START DATA PROVIDED
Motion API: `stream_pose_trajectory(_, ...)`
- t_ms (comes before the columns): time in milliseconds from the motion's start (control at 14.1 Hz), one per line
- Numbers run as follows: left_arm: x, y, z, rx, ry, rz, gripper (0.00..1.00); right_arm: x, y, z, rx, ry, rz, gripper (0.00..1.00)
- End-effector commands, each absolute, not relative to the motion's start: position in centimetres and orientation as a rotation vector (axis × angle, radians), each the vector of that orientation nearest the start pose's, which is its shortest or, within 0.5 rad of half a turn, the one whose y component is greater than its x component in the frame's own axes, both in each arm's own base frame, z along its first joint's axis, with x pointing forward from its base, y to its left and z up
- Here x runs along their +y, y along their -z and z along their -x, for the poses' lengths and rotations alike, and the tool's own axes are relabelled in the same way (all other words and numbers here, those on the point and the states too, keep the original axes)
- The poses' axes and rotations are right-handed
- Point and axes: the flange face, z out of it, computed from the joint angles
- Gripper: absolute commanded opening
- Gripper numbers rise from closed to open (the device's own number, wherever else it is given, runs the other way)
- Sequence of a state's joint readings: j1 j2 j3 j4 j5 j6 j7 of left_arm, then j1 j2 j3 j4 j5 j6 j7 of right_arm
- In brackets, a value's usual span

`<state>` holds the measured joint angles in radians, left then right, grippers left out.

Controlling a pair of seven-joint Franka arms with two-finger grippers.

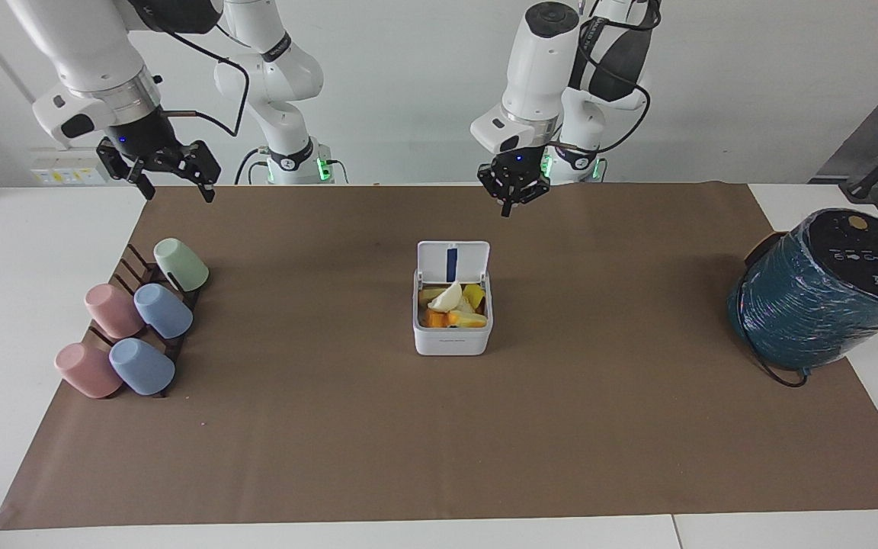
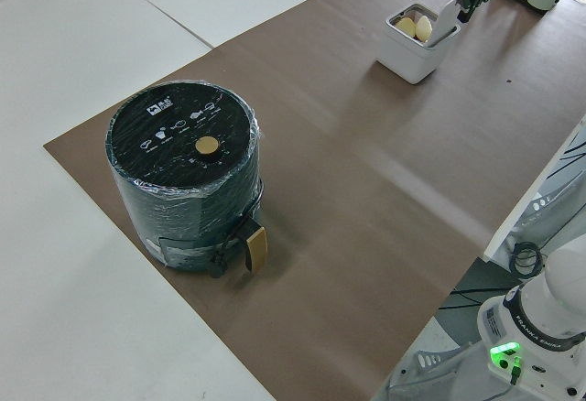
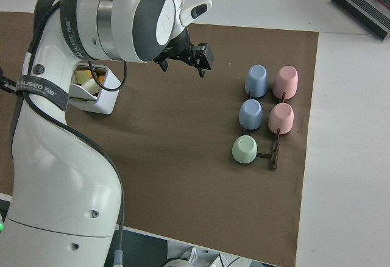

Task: Close trash can lid
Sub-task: 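Swing the left gripper over the bin to push the lid down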

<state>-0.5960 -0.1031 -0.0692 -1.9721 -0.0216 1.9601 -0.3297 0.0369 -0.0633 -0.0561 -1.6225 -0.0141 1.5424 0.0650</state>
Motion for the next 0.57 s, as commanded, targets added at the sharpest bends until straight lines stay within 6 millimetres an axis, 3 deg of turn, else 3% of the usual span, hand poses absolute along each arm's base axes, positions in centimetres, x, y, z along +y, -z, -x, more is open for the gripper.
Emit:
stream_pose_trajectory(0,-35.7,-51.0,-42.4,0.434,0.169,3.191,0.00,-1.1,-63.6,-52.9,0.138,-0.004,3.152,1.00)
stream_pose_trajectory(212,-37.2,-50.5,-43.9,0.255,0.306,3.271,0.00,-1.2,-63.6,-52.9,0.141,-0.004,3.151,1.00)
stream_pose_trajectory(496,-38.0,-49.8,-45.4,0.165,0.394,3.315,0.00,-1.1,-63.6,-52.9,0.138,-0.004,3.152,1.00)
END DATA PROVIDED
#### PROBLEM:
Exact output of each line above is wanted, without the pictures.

#### RESULT:
Motion API: `stream_pose_trajectory(_, ...)`
- t_ms (comes before the columns): time in milliseconds from the motion's start (control at 14.1 Hz), one per line
- Numbers run as follows: left_arm: x, y, z, rx, ry, rz, gripper (0.00..1.00); right_arm: x, y, z, rx, ry, rz, gripper (0.00..1.00)
- End-effector commands, each absolute, not relative to the motion's start: position in centimetres and orientation as a rotation vector (axis × angle, radians), each the vector of that orientation nearest the start pose's, which is its shortest or, within 0.5 rad of half a turn, the one whose y component is greater than its x component in the frame's own axes, both in each arm's own base frame, z along its first joint's axis, with x pointing forward from its base, y to its left and z up
- Here x runs along their +y, y along their -z and z along their -x, for the poses' lengths and rotations alike, and the tool's own axes are relabelled in the same way (all other words and numbers here, those on the point and the states too, keep the original axes)
- The poses' axes and rotations are right-handed
- Point and axes: the flange face, z out of it, computed from the joint angles
- Gripper: absolute commanded opening
- Gripper numbers rise from closed to open (the device's own number, wherever else it is given, runs the other way)
- Sequence of a state's joint readings: j1 j2 j3 j4 j5 j6 j7 of left_arm, then j1 j2 j3 j4 j5 j6 j7 of right_arm
- In brackets, a value's usual span

`<state>` holds the measured joint angles in radians, left then right, grippers left out.

Controlling a pair of seven-joint Franka arms with two-finger grippers.


Task: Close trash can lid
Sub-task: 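Swing the left gripper over the bin to push the lid down
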
<state>-0.5960 -0.1031 -0.0692 -1.9721 -0.0216 1.9601 -0.3297 0.0369 -0.0633 -0.0561 -1.6225 -0.0141 1.5424 0.0650</state>
Motion for the next 0.57 s, as commanded, targets added at the sharpest bends until straight lines stay within 6 millimetres an axis, 3 deg of turn, else 3% of the usual span, hand poses absolute along each arm's base axes, positions in centimetres, x, y, z along +y, -z, -x, more is open for the gripper.
Emit:
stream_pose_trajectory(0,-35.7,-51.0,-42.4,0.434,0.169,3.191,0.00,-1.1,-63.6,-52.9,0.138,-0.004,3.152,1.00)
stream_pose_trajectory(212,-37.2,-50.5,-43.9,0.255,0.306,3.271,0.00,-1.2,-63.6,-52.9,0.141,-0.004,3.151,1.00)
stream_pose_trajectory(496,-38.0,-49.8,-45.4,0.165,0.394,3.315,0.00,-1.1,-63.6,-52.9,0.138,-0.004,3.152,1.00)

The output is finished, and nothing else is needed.